_EXERCISE DIRECTIONS_:
Say how many lines in this listing include the word "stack", with no other words in the reply.

:::::

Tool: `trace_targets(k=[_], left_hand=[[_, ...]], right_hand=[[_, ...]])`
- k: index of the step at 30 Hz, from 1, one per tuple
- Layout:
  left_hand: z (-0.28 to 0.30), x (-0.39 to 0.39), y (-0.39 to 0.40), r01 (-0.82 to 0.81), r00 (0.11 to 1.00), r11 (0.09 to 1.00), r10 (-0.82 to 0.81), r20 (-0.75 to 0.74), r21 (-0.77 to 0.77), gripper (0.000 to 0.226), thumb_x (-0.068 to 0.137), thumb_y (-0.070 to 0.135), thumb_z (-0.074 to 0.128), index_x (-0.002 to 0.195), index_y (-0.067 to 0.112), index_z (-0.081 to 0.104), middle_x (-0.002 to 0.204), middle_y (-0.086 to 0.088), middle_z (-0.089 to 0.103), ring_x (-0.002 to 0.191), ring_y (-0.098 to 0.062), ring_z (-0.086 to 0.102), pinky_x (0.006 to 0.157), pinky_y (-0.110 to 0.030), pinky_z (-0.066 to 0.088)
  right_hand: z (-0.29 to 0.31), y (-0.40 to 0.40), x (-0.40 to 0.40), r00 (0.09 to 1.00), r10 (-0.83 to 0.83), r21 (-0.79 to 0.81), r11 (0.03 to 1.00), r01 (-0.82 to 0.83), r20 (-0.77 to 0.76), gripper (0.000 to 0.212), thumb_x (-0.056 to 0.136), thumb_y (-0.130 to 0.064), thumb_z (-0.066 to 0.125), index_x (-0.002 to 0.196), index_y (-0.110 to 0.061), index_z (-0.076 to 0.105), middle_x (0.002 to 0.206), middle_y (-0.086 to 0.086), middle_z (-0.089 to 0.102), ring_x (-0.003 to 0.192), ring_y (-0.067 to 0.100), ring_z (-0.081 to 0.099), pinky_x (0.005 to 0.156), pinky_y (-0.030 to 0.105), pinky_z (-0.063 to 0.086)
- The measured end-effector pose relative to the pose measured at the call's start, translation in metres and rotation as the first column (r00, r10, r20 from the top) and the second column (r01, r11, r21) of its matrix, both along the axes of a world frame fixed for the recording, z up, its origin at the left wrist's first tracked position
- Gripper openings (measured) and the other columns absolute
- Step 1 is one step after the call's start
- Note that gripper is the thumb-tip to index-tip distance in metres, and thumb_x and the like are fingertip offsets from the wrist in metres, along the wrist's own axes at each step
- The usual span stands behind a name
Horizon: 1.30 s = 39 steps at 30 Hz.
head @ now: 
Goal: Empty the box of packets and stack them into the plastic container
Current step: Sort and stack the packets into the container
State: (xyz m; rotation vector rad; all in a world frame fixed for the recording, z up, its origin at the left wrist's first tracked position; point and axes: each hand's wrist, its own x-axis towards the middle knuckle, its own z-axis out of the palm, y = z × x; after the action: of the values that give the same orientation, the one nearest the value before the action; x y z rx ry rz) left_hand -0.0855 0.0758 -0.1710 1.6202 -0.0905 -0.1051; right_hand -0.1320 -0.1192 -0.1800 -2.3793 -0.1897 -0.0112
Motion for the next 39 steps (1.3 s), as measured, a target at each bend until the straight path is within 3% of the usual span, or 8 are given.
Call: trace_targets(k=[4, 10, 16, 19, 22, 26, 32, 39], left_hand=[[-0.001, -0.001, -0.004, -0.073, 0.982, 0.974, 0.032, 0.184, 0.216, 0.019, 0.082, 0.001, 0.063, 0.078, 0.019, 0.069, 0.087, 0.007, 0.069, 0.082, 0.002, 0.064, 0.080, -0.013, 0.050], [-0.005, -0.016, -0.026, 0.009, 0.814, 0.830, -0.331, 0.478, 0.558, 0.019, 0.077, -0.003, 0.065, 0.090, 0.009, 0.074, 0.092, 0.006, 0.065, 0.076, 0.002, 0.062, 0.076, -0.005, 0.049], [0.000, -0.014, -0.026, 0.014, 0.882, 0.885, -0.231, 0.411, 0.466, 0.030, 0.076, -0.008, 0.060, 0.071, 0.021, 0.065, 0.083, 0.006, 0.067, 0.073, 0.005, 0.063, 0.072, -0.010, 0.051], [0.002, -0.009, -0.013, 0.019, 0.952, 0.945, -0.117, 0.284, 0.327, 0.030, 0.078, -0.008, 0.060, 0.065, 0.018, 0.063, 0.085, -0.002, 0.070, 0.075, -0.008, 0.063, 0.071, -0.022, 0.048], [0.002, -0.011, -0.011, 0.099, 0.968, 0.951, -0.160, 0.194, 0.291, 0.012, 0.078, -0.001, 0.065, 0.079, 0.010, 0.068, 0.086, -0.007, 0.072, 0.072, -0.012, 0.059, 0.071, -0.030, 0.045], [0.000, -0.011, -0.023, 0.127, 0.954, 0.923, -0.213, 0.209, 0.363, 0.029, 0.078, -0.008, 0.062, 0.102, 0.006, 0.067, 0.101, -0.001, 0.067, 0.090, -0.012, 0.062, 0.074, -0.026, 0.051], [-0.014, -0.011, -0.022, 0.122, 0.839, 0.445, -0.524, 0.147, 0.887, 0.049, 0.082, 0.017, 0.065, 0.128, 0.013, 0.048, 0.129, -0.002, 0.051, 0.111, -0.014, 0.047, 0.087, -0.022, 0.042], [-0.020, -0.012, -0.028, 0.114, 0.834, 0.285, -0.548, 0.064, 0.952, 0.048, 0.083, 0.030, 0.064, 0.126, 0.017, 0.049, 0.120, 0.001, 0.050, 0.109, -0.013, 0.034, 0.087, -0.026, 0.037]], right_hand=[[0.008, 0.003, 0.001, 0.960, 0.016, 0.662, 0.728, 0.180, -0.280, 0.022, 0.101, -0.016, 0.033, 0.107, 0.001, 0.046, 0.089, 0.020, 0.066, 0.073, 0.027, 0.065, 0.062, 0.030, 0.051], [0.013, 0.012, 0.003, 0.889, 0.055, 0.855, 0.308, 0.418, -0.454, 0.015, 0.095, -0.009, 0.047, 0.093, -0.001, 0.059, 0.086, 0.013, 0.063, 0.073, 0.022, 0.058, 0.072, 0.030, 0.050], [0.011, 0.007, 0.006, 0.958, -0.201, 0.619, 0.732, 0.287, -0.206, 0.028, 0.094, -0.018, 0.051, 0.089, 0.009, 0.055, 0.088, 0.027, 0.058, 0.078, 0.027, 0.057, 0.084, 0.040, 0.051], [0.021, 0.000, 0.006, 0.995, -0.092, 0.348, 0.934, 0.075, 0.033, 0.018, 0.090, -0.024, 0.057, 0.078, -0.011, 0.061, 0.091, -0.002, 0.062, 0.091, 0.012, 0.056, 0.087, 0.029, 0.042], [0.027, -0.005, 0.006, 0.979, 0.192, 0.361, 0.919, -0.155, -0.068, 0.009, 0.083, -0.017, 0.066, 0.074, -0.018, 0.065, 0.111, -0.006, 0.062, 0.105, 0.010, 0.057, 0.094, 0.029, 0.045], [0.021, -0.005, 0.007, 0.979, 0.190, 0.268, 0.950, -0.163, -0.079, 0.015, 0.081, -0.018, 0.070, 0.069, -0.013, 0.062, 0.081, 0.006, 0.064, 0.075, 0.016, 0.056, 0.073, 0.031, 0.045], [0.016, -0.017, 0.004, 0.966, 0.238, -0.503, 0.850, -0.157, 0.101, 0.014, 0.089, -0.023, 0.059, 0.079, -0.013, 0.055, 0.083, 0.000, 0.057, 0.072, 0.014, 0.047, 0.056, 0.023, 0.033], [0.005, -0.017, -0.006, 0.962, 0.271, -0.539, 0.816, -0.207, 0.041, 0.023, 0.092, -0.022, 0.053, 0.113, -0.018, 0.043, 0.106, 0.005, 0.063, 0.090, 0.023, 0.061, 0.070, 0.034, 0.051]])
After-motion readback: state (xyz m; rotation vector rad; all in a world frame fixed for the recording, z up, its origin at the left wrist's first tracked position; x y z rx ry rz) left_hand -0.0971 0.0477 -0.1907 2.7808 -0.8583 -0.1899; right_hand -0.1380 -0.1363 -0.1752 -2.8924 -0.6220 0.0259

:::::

_THE ANSWER_:
2